Au delà des limites de toute tentative de catégorisation, cette liste – et l’article d’Internet Actu – permet de découvrir autant de facettes du renouveau politique en France.

L’expérience 5 étoiles poursuit sa route à Rome et Turin

Ils s’attendaient à décrocher la lune à Rome. Les Cinq Etoiles ont également pris Turin. Le second tour des élections municipales partielles s’est traduit par un raz-de-marée du parti de Beppe Grillo, le Mouvement Cinq Etoiles (M5S), dans ces deux villes et une déconfiture pour le Parti démocrate (PD) de Matteo Renzi. «C’est une défaite sans circonstances atténuantes à Rome et Turin», ont reconnu dimanche soir les responsables de la formation du président du Conseil, lequel a préféré ne pas s’exprimer.

Coup de tonnerre en Italie : un « non-parti » empoche deux villes, et pas des moindres puiqu’il s’agit de Turin et Rome. Le M5S poursuit sa lancée, lui qui propose de « mettre à la casse » la vieille classe politique : on verra désormais en 2018 lors des prochaines législatives si l’expérience municipale aura été bénéfique.

A Bologne (Italie), un règlement sur la collaboration entres les citoyens et l’administration pour le soin et la régénération des biens communs urbains

Sono beni comuni quei beni, materiali, immateriali e digitali, che cittadini e amministrazione riconoscono essere funzionali al benessere individuale e collettivo, il cui arricchimento arricchisce tutti e il cui impoverimento impoverisce tutti. Il Comune di Bologna si è recentemente dotato di un regolamento (versione in Inglese) che semplifica e promuove le forme di collaborazione nella gestione dei beni comuni.

beniebologna

Pour gérer ses biens communs, la ville de Bologne en Italie s’est dotée d’un règlement sur la collaboration entres les citoyens et l’administration pour le soin et la régénération des biens communs urbains (disponible aussi en anglais). Accompagné de pactes sur ces fameux biens communs, cette démarche est pour le moins original et – pour l’instant – plutôt avant-gardiste, fruit d’un travail effectué au sein du Laboratory for the Governance of The Commons.

Via S.I.Lex.

L’accélérationnisme est-il un catalyseur pour la démocratie au XXIe siècle ?
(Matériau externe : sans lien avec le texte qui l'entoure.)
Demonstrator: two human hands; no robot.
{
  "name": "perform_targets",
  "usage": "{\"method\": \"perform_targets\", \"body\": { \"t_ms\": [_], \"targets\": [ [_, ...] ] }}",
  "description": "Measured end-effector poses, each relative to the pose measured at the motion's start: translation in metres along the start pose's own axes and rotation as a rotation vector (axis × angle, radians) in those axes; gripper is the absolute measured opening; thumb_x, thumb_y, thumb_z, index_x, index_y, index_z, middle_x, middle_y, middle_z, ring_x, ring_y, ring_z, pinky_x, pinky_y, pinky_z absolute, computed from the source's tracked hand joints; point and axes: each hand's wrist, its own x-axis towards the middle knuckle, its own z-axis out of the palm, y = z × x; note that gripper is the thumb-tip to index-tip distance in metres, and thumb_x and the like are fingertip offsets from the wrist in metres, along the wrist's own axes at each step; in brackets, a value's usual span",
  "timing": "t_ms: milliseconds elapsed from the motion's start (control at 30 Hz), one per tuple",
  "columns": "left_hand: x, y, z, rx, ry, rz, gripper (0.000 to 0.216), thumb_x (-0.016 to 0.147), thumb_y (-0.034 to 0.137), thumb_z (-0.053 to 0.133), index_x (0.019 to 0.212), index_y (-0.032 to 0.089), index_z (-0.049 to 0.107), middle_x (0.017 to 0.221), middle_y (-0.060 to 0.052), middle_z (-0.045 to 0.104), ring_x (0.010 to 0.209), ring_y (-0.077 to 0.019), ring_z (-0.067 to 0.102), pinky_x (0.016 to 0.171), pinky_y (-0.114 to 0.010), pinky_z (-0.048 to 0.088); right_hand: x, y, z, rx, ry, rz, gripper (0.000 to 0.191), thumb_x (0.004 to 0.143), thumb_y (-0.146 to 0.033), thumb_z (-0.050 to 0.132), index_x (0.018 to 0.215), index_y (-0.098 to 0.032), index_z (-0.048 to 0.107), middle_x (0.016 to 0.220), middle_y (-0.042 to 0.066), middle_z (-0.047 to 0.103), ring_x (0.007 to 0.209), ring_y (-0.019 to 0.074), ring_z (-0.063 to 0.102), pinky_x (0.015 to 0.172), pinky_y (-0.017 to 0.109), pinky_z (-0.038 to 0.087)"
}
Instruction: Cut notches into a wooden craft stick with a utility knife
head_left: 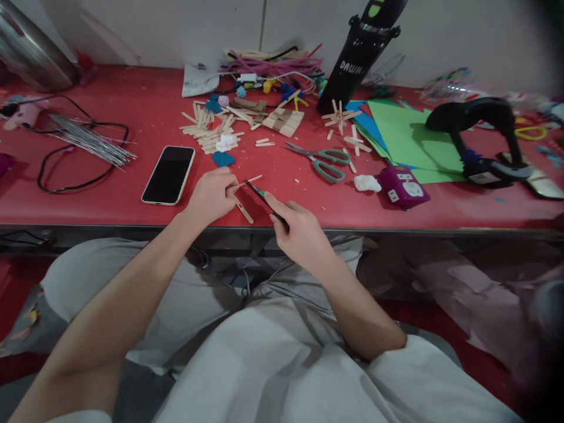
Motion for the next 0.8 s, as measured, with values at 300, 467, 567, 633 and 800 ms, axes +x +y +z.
{"method": "perform_targets", "body": {
  "t_ms": [300, 467, 567, 633, 800],
  "targets": [
    [0.0005, 0.0018, -0.0028, 0.044, -0.014, -0.044, 0.022, 0.087, 0.01, 0.064, 0.071, 0.024, 0.058, 0.08, -0.004, 0.062, 0.074, -0.022, 0.06, 0.066, -0.036, 0.043, 0.0007, 0.0007, 0.0039, 0.021, 0.008, -0.018, 0.061, 0.107, -0.016, 0.045, 0.166, -0.018, 0.061, 0.1, 0.012, 0.07, 0.082, 0.0261, 0.066, 0.074, 0.033, 0.052],
    [0.0024, 0.003, -0.0036, 0.061, -0.05, -0.036, 0.025, 0.089, 0.009, 0.063, 0.069, 0.023, 0.057, 0.081, -0.005, 0.064, 0.077, -0.0228, 0.062, 0.07, -0.036, 0.045, 0.0018, -0.0027, 0.0031, 0.01, -0.006, 0.006, 0.062, 0.107, -0.016, 0.046, 0.166, -0.018, 0.063, 0.101, 0.013, 0.07, 0.082, 0.0276, 0.067, 0.074, 0.035, 0.052],
    [0.0023, 0.0054, -0.004, 0.078, -0.056, -0.051, 0.025, 0.089, 0.011, 0.063, 0.069, 0.024, 0.056, 0.083, -0.006, 0.065, 0.079, -0.0239, 0.063, 0.069, -0.037, 0.043, 0.0065, -0.0052, 0.0055, 0.018, -0.007, 0.016, 0.063, 0.107, -0.016, 0.045, 0.167, -0.016, 0.062, 0.106, 0.016, 0.073, 0.087, 0.0294, 0.069, 0.078, 0.037, 0.055],
    [0.0017, 0.0066, -0.0041, 0.087, -0.052, -0.072, 0.022, 0.09, 0.013, 0.065, 0.071, 0.024, 0.057, 0.085, -0.007, 0.066, 0.079, -0.0245, 0.063, 0.067, -0.037, 0.042, 0.007, -0.0051, 0.0065, 0.022, -0.004, 0.013, 0.063, 0.107, -0.015, 0.044, 0.168, -0.016, 0.06, 0.109, 0.016, 0.073, 0.088, 0.0292, 0.07, 0.079, 0.037, 0.056],
    [0.0014, 0.0054, -0.0032, 0.103, -0.053, -0.102, 0.018, 0.093, 0.016, 0.067, 0.078, 0.024, 0.06, 0.089, -0.007, 0.068, 0.082, -0.0255, 0.065, 0.069, -0.037, 0.043, 0.0001, -0.0019, 0.0049, 0.023, 0.019, -0.006, 0.061, 0.107, -0.017, 0.047, 0.166, -0.018, 0.062, 0.101, 0.013, 0.071, 0.084, 0.0273, 0.068, 0.076, 0.035, 0.055]
  ]
}}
En mai 2013, deux doctorants de la London School of Economics (Srnicek Nick et Williams Alex) publient un manifeste qui suscite un débat mondial. Leur but : sortir la gauche de son marasme actuel. Selon eux, tenter de résister à l’accélération de notre temps comme elle le fait ne sert à rien, celle-ci doit au contraire embrasser le mouvement, voire l’accentuer. Pour la première fois, ce manifeste paraît en français, suivi par les nombreux articles – critiques ou enthousiastes – qui ont contribué au débat après sa parution. « Si la gauche politique doit avoir un avenir, c’est dans la mesure où elle saura le mieux embrasser cette tendance accélérationniste refoulée. » #Accelerate. Manifeste pour une politique accélérationniste.

Srnicek Nick et Williams Alex

Laurent de Sutter, professeur de théorie du droit à l’université libre de Bruxelles, évoque la découverte de ce manifeste accélérationniste, sa réception dans le monde des idées et les enjeux qui en découlent dans une émission « La grande table » sur France Culture.

La fin de l’union des gauches : l’enseignement principale du dernier congrès d’EELV

En définitive, le dernier congrès d’EELV marque bien la fin d’une époque, celle de l’union des gauches inaugurée en 1981 et confirmée pour les Verts par la participation au gouvernement dans le cadre de la Gauche plurielle en 1997. Le choix – risqué – des Verts consiste à faire le pari d’un effondrement de la social-démocratie, devenue (selon eux) sociale libérale, c’est-à-dire indistincte de la droite, au profit d’une autre gauche clairement opposée au libéralisme.

Après le constat d’Emmanuel Todd (Déjà, si ça pouvait conduire à un engagement simple, chez les jeunes : « Plus jamais nous ne voterons PS ! » Je me porte beaucoup mieux, c’est une libération spirituelle, depuis que j’ai fait ce serment pour moi-même.), c’est au tour d’EELV d’entériner « officiellement » la rupture avec le PS. Il faut croire que l’échec de Sandrine Rousseau aux régionales 2015 dans le Nord – Pas de Calais – Picardie n’a pas entamé ses convictions, ni celui de son parti.